Le mouvement contre la réforme des retraites s'amplifie. Outre l'ancienne promesse de Sarkozy de ne pas toucher à l'âge du départ à la retraite, si on considère toute la durée de vie, il est bien question de « travailler plus », plus longtemps, mais pas « pour gagner plus ». Au mieux, il s'agirait, un peu formellement, de « préserver le système de répartition ». Mais quand la durée de cotisation est prolongée et le départ à taux plein retardé, au final, les retraites vont bien diminuer par rapport aux cotisations. La véritable raison est bien, comme le dit le gouvernement, que la durée de vie augmente. Il faut payer des pensions pendant plus longtemps. Cela correspond, en temps réel, à une augmentation des retraités par rapport aux cotisants et aux chiffres des années 1960. C'est ça un système par répartition.
Les retraites sont un système d'assurance à périodicité longue. Les assurances autos ou immobilières fonctionnent sur le mode annuel. Les pensions sont cependant versées sur une base mensuelle, et cela revient donc au même. Mais elles sont bien proportionnelles aux cotisations. La répartition pure ne concerne que la retraite minimum. De ce point de vue, une assurance santé, auto ou immobilière est plus égalitaire. Ce sont les sinistres qui sont couverts.
Dans la retraite, c'est la vie le sinistre. Il s'agit d'une « assurance vie » (payée par rente). Plus on vit vieux, plus les cotisations augmentent. Et le problème connu est que les plus pauvres vivent moins que les autres et payent donc la retraite des cadres.
La curiosité est d'ailleurs que les revendications ont obtenu une augmentation des pensions des femmes n'ayant pas cotisé assez du fait d'interruptions de carrière, en particulier les mères de trois enfants. Or, l'argument du gouvernement pour prolonger les cotisations est l'allongement de la durée de vie. On sait bien les femmes vivent plus longtemps que les hommes et infiniment plus que les ouvriers masculins des métiers pénibles ou dangereux. Il ne s'agit plus de retraites, mais de politique sociale ! De politique surtout. Comme les femmes vivent plus âgées, il en résulte donc qu'elles sont des électrices plus nombreuses. Ceci explique donc cela.
Les étudiants se sont lancés dans le mouvement. Outre l'argument habituel de la manipulation, le gouvernement a tenté de les circonvenir en insinuant que la résistance à la réforme les obligerait à payer davantage.
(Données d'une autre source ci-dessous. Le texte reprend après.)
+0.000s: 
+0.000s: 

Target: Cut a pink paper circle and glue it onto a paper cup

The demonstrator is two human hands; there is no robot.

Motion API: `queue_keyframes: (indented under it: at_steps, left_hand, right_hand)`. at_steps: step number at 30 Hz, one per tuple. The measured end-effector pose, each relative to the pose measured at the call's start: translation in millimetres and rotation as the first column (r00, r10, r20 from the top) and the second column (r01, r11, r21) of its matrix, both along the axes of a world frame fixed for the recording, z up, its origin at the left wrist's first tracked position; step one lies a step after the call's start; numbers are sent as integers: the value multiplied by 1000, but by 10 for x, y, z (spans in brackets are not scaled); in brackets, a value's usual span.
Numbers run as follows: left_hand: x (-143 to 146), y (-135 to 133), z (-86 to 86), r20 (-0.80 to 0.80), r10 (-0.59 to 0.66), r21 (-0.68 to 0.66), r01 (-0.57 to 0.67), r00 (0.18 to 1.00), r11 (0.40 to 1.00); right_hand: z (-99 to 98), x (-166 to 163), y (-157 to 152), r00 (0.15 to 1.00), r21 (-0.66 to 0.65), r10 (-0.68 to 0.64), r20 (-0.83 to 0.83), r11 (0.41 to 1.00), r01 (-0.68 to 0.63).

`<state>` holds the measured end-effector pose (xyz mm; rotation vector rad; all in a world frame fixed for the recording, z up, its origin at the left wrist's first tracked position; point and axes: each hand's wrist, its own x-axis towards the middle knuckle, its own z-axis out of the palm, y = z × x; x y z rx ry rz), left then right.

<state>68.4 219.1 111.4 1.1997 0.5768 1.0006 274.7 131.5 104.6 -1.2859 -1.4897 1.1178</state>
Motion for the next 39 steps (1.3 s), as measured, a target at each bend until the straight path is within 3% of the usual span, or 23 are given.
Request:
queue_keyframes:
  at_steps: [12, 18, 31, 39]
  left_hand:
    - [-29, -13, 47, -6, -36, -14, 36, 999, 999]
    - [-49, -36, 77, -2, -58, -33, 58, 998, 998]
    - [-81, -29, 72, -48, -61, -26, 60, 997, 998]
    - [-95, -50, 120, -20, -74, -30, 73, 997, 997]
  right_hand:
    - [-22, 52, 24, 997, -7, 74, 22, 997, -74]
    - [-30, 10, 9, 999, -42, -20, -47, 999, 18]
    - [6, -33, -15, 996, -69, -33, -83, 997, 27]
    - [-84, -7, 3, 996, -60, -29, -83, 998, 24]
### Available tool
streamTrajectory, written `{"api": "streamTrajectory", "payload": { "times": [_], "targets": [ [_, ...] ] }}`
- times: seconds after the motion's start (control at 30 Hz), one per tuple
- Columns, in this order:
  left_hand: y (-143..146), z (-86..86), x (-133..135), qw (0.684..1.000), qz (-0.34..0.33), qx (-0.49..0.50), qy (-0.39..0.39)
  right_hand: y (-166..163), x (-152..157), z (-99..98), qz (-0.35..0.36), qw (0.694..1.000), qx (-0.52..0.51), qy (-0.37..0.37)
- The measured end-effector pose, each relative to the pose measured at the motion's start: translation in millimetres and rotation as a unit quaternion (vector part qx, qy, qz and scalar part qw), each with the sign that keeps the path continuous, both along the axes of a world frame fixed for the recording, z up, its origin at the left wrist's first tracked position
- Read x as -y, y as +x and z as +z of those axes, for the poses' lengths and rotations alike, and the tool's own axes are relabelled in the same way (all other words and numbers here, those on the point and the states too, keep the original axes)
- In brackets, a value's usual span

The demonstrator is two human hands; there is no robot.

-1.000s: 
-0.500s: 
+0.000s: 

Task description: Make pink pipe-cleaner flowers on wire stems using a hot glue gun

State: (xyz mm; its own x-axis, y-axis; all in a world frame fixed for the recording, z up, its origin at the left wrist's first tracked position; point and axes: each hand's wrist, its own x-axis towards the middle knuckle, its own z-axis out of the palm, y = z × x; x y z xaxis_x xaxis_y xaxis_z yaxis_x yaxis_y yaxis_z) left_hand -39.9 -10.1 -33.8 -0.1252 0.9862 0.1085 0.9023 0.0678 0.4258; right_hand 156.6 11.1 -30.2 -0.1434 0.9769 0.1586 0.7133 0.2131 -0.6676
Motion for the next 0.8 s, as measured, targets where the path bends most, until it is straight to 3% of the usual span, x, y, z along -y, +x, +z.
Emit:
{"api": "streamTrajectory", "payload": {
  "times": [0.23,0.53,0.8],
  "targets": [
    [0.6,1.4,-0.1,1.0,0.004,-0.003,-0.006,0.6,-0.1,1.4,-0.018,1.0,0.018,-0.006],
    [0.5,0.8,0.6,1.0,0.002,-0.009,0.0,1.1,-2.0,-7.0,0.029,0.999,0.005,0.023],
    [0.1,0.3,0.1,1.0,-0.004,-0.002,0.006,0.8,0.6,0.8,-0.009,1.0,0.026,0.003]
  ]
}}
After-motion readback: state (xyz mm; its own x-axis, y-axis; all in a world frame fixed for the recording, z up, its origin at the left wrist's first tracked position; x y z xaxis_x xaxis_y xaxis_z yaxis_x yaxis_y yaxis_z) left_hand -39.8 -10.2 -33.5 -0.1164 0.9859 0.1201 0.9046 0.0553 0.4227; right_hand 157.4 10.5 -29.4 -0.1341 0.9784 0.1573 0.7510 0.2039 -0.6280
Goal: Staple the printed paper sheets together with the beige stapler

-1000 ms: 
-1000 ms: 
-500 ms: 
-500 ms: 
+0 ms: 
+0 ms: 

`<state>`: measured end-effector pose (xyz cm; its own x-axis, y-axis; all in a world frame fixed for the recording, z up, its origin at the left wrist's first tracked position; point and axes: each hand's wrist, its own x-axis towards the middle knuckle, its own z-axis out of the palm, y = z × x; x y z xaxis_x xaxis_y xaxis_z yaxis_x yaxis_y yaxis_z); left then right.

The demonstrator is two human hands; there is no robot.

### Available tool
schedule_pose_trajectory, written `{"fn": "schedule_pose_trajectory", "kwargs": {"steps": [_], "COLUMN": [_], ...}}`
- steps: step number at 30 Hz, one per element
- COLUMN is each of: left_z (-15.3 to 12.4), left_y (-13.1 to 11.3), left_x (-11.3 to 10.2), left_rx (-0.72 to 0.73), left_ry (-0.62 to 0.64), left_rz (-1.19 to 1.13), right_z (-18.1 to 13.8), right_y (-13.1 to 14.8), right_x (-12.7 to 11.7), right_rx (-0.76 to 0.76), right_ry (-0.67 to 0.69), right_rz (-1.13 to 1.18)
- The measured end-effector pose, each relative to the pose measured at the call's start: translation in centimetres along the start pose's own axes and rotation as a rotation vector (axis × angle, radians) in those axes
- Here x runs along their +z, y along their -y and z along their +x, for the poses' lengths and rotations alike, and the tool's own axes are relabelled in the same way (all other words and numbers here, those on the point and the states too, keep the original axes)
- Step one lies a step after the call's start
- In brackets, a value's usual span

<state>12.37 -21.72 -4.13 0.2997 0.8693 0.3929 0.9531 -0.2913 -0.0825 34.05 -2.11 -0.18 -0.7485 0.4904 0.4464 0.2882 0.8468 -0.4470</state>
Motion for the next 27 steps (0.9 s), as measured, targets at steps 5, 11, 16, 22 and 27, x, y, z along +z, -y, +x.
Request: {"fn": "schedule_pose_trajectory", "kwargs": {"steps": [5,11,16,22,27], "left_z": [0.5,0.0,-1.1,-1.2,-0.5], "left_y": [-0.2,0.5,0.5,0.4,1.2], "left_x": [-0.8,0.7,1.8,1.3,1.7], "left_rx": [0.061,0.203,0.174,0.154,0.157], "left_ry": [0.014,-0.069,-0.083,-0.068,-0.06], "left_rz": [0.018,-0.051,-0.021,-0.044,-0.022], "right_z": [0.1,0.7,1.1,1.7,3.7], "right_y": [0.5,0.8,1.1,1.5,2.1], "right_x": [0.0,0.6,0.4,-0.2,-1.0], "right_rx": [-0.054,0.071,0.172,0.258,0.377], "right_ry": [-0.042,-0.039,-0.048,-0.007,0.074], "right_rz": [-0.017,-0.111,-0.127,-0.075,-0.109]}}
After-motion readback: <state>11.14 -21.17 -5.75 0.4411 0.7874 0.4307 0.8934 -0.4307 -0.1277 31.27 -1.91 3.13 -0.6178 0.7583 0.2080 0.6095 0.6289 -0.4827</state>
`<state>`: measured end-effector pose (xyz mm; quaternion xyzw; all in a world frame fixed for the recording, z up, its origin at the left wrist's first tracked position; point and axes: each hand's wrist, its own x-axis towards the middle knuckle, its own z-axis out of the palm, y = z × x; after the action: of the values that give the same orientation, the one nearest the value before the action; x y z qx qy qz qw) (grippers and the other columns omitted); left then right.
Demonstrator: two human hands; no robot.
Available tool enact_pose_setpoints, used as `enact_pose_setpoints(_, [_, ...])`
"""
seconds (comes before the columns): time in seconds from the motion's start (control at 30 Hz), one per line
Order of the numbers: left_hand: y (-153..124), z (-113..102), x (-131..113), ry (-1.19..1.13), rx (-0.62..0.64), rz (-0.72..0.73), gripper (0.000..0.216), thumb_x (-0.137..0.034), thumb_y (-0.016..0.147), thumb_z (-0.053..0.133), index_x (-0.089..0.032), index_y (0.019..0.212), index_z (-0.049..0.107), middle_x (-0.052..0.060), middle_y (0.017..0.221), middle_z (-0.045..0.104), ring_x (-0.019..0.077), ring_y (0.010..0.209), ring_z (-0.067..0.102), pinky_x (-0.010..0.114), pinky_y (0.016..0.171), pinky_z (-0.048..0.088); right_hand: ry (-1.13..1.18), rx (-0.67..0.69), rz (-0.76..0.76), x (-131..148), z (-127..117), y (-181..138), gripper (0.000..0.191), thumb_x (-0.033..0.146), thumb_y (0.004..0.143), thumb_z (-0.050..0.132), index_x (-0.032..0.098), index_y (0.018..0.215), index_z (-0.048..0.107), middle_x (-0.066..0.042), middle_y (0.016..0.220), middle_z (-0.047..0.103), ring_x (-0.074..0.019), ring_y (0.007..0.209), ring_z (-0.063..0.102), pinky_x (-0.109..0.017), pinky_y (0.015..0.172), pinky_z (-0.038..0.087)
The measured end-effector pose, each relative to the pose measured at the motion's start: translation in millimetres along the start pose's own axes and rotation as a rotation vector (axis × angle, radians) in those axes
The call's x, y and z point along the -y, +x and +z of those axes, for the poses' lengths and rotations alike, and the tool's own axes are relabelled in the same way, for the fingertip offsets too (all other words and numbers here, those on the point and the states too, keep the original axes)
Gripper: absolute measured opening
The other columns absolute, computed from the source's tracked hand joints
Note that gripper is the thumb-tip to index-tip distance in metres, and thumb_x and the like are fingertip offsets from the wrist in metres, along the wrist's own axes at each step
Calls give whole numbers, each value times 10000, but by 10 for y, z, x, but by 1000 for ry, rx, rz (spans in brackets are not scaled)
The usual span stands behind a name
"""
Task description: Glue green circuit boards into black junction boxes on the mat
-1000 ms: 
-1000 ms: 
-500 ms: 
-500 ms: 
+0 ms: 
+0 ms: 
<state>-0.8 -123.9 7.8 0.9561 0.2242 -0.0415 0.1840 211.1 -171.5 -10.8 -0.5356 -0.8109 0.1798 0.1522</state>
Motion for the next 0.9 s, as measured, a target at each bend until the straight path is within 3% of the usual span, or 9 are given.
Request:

Faut-il en déduire qu'il est prévu que l'espérance de vie diminue ? Parce que les jeunes, futurs retraités, bénéficieront du système à leur tour ! D'ailleurs, il faut aussi remarquer que les femmes font actuellement des études plus longues. Ne pas payer les années d'études devrait donc avoir, pour les années à venir, un effet équivalent à celui de la maternité actuelle.
J'ai déjà signalé, dans un article précédent, le cas de la « cristallisation » des retraites coloniales. On a bloqué les pensions des militaires des anciennes colonies. Ce qui a permis de faire des économies. C'est-à-dire, dans un système par répartition, de donner plus aux retraités français ! L'argument était une indexation sur le pouvoir d'achat local, pour ne pas produire une inégalité. Cela paraît raisonnable, mais quid des retraités français qui vont au Maroc pour bénéficier de la différence de pouvoir d'achat ? Sans parler des DOM, où les retraités (de la coloniale ?) bénéficient d'une surcote et contribuent donc à faire monter les prix locaux (d'où les mouvements sociaux récents). Faut-il surveiller la domiciliation avant de payer les retraites ? Ou seulement dans le cas des indigènes ?
J'ai déjà mentionné en juin dernier, sur cette question de la cristallisation, que le conseil constitutionnel vient de censurer les inégalités de traitement. Le fait d'avoir accordé une augmentation aux anciens colonisés, alors que les retraités sont sans doute tous décédés (la mortalité en Afrique) montre la méthode « républicaine ». C'est celle qui est en train de s'appliquer aux retraites actuelles. Le principe de l'allongement de la durée de cotisation consiste bien à ne jamais payer les retraites pour certains ou à réduire le montant annoncé (le taux plein) pour tous.